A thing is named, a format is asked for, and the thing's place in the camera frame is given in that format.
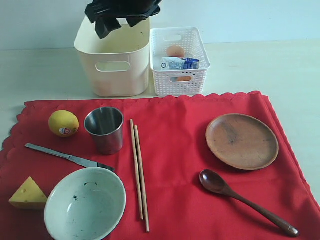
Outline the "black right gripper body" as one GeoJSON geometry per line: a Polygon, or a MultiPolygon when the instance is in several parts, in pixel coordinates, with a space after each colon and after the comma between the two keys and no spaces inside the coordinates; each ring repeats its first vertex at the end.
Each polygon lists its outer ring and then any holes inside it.
{"type": "Polygon", "coordinates": [[[85,15],[91,23],[98,18],[145,20],[160,12],[161,0],[93,0],[85,15]]]}

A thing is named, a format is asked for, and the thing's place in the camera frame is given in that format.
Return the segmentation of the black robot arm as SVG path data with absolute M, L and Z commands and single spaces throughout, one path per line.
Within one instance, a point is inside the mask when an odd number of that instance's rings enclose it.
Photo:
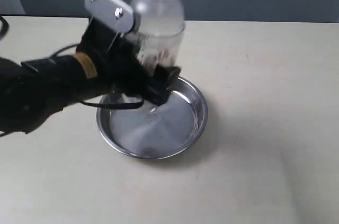
M 117 90 L 139 101 L 105 104 L 137 109 L 165 104 L 180 67 L 157 65 L 153 74 L 138 61 L 139 44 L 96 19 L 89 21 L 73 55 L 57 53 L 17 64 L 1 59 L 1 135 L 30 133 L 64 108 Z

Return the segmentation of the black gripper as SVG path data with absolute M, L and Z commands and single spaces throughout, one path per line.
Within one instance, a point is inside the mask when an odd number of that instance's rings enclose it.
M 157 106 L 168 101 L 171 91 L 151 84 L 150 76 L 136 58 L 137 45 L 103 23 L 89 21 L 76 51 L 88 55 L 98 75 L 127 96 L 140 96 Z M 181 67 L 157 65 L 155 80 L 163 86 L 171 86 L 180 72 Z

» What you should do:
What you return should match the material word for word, apart from the pictures.

» Response area:
A thing is named, a format is asked for, and the thing's place in the camera frame is given in that format.
Outline the "black right gripper body" as one GeoJSON geometry per line: a Polygon, or a MultiPolygon when the instance is in several parts, in pixel coordinates, with a space after each colon and after the comma between the two keys and no spaces inside the coordinates; each ring repeats its first vertex at the end.
Each polygon lists its outer ring and then any holes inside it.
{"type": "Polygon", "coordinates": [[[85,15],[91,23],[98,18],[145,20],[160,12],[161,0],[93,0],[85,15]]]}

A thing is named, a format is asked for, and the thing's place in the camera frame is given in that format.
Return the segmentation of the black robot arm as SVG path data with absolute M, L and Z commands and single spaces throughout, one path per line.
Within one instance, a point is inside the mask when an odd number of that instance's rings enclose it.
Photo:
M 117 90 L 139 101 L 105 104 L 137 109 L 165 104 L 180 67 L 157 65 L 153 74 L 138 61 L 139 44 L 96 19 L 89 21 L 73 55 L 57 53 L 17 64 L 1 59 L 1 135 L 30 133 L 64 108 Z

Return the segmentation of the black gripper as SVG path data with absolute M, L and Z commands and single spaces throughout, one path per line.
Within one instance, a point is inside the mask when an odd number of that instance's rings enclose it.
M 157 106 L 168 101 L 171 91 L 151 84 L 150 76 L 136 58 L 137 45 L 103 23 L 89 21 L 76 51 L 88 55 L 98 75 L 127 96 L 140 96 Z M 181 67 L 157 65 L 155 80 L 163 86 L 171 86 L 180 72 Z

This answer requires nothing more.